— Brief —
The lines from the start of the data up to and including the one with "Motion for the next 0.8" should be returned exactly, and nothing else.

Saved entries
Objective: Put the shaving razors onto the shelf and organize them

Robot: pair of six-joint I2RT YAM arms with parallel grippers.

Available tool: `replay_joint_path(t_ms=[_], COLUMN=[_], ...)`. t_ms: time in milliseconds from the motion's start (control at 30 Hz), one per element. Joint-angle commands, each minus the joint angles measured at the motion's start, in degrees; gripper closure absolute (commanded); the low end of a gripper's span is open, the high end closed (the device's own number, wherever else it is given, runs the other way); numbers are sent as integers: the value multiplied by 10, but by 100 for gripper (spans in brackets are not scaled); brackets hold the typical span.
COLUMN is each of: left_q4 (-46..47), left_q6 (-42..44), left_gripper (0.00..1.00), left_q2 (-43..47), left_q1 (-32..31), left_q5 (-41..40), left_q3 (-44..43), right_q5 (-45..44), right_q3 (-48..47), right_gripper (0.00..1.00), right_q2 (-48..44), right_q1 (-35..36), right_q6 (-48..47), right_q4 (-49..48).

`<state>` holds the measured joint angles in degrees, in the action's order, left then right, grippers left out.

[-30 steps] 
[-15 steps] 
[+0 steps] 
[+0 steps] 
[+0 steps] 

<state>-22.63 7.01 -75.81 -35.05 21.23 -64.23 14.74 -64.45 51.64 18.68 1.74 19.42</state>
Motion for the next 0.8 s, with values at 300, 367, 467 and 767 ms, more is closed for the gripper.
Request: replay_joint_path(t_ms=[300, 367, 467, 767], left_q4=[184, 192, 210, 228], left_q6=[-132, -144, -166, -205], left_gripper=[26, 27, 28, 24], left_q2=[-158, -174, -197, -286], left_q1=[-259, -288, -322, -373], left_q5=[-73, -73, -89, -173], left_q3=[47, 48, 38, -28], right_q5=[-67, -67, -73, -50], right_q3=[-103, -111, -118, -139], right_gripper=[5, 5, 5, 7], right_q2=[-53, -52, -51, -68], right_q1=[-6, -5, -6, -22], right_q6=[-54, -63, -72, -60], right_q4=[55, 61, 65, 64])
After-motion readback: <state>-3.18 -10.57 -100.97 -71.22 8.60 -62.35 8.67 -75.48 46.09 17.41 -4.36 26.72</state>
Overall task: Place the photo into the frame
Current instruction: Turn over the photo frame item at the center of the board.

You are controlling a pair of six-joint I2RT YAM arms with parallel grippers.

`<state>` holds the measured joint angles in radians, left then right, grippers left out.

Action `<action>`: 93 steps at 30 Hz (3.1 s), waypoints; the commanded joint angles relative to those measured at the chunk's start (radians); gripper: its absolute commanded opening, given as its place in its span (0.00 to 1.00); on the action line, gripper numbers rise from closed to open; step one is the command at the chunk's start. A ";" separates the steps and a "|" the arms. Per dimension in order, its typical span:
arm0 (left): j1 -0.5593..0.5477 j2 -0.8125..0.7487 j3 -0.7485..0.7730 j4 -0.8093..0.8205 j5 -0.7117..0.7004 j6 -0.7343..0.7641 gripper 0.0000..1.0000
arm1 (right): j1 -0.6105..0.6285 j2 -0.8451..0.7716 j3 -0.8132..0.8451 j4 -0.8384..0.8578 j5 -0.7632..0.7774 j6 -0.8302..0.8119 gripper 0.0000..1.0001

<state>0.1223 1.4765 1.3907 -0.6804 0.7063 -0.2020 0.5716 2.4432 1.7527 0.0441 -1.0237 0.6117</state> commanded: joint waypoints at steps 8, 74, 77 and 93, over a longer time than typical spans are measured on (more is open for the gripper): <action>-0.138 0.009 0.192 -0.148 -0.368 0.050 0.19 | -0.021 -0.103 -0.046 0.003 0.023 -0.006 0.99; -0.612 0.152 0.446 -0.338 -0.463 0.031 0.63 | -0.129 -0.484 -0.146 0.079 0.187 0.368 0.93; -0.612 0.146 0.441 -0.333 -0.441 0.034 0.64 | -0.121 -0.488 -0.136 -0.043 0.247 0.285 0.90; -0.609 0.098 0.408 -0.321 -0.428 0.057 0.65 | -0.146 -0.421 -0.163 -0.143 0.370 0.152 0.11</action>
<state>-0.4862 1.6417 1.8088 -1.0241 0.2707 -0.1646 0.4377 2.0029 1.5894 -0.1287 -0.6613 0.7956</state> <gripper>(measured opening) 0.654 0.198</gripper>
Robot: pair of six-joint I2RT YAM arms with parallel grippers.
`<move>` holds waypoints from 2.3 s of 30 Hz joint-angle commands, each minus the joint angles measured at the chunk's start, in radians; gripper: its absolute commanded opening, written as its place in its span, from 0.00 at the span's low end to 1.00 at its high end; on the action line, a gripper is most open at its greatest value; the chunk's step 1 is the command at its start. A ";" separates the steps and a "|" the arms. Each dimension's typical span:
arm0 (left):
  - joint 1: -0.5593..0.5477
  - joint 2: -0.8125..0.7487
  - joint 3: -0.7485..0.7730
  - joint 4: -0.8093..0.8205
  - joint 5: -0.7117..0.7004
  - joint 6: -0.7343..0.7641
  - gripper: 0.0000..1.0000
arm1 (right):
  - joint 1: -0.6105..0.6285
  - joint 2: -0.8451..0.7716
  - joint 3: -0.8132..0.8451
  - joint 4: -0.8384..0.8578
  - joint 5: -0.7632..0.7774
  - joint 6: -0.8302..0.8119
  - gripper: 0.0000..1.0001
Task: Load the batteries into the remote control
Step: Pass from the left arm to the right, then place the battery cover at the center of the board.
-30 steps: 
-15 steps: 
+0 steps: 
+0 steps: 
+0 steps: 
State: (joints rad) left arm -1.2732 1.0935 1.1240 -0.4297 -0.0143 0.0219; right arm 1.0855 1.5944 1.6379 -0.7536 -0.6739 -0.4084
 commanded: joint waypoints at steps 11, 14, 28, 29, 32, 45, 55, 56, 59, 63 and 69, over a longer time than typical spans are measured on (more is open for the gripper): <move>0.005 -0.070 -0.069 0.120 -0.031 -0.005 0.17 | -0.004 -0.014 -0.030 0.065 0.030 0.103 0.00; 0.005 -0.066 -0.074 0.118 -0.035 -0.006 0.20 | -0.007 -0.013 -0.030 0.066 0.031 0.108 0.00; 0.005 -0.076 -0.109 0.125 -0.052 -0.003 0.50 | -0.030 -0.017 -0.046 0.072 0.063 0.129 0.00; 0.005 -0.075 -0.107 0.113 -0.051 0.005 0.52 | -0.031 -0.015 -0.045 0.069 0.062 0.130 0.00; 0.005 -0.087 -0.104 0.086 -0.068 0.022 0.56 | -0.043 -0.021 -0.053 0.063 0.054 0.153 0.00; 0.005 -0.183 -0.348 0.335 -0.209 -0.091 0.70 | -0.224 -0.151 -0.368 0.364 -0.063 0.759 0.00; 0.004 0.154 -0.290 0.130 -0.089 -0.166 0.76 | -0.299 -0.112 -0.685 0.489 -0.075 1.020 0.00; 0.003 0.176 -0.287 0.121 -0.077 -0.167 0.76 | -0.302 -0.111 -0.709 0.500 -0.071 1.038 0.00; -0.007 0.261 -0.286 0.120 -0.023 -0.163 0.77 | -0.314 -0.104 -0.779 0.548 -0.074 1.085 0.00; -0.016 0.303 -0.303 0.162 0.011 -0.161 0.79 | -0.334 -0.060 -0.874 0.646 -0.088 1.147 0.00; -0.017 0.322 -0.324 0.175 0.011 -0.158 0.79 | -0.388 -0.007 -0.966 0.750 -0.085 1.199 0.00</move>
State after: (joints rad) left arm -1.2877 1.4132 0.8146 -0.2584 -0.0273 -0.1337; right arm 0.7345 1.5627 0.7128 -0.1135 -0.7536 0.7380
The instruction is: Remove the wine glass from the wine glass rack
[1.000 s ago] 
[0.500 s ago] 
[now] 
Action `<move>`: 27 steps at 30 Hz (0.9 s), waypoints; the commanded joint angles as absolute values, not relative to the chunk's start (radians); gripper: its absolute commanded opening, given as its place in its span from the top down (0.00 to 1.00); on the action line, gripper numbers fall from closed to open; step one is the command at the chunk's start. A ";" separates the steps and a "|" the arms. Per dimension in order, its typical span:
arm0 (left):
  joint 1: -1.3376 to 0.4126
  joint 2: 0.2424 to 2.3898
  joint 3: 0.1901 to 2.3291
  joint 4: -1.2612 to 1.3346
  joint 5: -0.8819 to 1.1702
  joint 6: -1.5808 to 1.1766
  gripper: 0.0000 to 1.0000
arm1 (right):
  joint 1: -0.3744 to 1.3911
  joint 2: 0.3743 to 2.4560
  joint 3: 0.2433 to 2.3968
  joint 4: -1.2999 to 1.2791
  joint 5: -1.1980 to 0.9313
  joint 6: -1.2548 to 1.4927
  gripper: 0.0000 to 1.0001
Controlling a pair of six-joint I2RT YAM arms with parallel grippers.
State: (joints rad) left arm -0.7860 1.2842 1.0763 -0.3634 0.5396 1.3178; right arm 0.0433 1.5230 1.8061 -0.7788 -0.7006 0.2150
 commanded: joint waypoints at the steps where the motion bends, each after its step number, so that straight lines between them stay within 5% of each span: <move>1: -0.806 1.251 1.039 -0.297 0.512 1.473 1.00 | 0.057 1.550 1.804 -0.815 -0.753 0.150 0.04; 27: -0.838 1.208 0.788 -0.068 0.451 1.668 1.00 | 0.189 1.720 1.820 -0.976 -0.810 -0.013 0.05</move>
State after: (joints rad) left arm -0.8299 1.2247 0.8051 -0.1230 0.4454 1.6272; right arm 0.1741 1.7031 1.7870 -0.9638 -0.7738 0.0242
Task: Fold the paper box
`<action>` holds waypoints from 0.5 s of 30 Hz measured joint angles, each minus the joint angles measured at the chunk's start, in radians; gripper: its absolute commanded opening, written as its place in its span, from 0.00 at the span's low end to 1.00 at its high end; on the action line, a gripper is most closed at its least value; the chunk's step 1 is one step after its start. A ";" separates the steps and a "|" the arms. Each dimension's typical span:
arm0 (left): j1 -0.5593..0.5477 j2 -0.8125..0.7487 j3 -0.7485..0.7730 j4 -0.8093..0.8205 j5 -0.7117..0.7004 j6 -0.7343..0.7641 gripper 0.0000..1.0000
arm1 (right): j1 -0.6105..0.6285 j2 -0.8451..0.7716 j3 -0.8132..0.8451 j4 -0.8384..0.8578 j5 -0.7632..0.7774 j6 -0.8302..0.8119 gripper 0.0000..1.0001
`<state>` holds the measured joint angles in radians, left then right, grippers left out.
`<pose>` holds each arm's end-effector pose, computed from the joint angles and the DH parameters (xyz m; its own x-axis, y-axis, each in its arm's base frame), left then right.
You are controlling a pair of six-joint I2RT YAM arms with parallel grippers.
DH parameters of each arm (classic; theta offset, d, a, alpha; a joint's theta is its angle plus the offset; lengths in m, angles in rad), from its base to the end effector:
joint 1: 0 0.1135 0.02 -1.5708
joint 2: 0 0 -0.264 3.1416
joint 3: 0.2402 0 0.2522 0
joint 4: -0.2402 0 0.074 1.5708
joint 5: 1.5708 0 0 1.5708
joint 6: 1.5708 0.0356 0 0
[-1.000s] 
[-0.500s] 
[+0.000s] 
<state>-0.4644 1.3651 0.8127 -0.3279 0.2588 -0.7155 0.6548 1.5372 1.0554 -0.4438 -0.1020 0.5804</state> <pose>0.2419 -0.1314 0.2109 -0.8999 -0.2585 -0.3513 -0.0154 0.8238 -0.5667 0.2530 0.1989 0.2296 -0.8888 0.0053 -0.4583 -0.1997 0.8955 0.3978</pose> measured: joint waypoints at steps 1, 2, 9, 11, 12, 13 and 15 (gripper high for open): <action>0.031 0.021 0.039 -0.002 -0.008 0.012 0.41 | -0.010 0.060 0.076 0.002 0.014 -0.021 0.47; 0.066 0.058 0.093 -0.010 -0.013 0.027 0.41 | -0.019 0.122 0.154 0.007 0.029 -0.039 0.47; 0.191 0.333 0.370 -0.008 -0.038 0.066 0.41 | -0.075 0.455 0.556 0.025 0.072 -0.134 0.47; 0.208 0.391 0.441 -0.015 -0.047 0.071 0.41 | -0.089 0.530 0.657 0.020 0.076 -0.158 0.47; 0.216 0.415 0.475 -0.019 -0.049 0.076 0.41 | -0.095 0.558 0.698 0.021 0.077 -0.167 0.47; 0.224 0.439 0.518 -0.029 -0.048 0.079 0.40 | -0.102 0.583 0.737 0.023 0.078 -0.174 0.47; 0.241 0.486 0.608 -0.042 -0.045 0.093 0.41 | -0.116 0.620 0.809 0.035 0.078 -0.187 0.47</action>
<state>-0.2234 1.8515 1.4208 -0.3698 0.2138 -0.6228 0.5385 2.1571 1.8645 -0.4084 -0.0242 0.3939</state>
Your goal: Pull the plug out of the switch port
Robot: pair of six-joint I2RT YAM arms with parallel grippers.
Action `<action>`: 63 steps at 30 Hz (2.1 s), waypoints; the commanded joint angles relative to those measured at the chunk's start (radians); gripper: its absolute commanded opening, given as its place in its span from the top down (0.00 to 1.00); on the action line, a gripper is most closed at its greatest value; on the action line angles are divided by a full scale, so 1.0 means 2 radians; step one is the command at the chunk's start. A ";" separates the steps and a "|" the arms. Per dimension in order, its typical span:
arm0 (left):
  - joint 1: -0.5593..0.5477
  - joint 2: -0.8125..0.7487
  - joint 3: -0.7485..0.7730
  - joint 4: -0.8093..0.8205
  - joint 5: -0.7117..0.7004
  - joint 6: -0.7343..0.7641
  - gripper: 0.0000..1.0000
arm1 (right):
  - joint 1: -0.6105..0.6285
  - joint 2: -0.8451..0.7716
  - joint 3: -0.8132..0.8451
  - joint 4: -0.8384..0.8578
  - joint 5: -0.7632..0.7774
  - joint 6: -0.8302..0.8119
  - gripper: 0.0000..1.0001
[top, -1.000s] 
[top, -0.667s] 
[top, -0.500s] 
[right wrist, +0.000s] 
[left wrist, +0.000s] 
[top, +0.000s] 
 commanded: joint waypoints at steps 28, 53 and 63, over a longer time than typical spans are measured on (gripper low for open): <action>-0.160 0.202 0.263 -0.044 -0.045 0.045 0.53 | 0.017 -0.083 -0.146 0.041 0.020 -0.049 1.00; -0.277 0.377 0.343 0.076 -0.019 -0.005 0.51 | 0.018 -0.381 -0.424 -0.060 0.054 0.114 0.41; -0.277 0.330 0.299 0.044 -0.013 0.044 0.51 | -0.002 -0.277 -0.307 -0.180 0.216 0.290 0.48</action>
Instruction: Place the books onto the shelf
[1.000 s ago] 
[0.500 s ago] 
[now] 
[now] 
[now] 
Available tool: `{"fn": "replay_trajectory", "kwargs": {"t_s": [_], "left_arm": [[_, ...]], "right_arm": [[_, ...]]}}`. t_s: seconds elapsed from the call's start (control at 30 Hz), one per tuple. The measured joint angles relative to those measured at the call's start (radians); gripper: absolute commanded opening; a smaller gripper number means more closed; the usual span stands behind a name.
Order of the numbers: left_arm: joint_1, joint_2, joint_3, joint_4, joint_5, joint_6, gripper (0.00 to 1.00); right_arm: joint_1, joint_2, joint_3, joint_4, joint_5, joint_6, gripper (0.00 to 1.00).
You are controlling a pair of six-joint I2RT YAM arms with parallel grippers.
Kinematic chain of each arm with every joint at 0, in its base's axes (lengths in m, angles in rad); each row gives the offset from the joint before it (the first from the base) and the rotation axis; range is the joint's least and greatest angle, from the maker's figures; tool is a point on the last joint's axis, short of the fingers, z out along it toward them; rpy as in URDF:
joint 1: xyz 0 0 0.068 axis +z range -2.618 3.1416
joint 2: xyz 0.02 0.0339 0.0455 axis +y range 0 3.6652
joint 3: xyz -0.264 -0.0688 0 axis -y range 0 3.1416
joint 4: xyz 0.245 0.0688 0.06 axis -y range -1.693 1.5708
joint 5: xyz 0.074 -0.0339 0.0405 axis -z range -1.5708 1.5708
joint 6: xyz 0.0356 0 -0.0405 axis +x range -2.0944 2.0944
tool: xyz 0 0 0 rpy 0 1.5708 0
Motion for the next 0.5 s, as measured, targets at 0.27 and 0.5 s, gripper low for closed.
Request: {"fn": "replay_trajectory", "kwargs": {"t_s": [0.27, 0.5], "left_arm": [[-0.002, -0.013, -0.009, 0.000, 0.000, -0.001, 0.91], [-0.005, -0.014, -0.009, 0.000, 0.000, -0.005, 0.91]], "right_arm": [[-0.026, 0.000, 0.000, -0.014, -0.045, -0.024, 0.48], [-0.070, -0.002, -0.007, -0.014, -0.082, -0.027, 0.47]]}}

— Your solution —
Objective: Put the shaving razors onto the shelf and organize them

Robot: pair of six-joint I2RT YAM arms with parallel grippers.

Available tool: `replay_joint_path(t_ms=[_], COLUMN=[_], ...)`. t_ms: time in milliseconds from the motion's start (control at 30 Hz), one per element. Joint-angle commands, each minus the joint angles measured at the motion's start, in degrees; gripper closure absolute (commanded); the low end of a gripper's span is open, the high end closed (the device's own number, wherever else it is given, runs the other way); numbers are sent as integers: the value multiplied by 10, but by 100 for gripper (spans in brackets are not scaled); brackets hold the typical span.
COLUMN is each of: left_q4 (-46..47), left_q6 (-42..44), left_gripper (0.00..1.00), left_q2 (-43..47), left_q1 (-32..31), left_q5 (-41..40), left_q3 (-44..43), right_q5 (-45..44), right_q3 (-48..47), right_gripper (0.00..1.00), right_q2 (-48..44), right_q1 (-35..36), right_q6 (-48..47), right_q4 (-49..48).

`<state>` holds the measured joint angles in degrees, in the action's order, left then right, grippers left out.

[-30 steps] 
[-15 steps] 
[+0 steps] 
[+0 steps] 
[+0 steps] 

<state>-22.63 7.01 -75.81 -35.05 21.23 -64.23 14.74 -64.45 51.64 18.68 1.74 19.42</state>
Motion for the next 0.8 s, with values at 300, 367, 467 and 767 ms, more is closed for the gripper.

This finishes the output.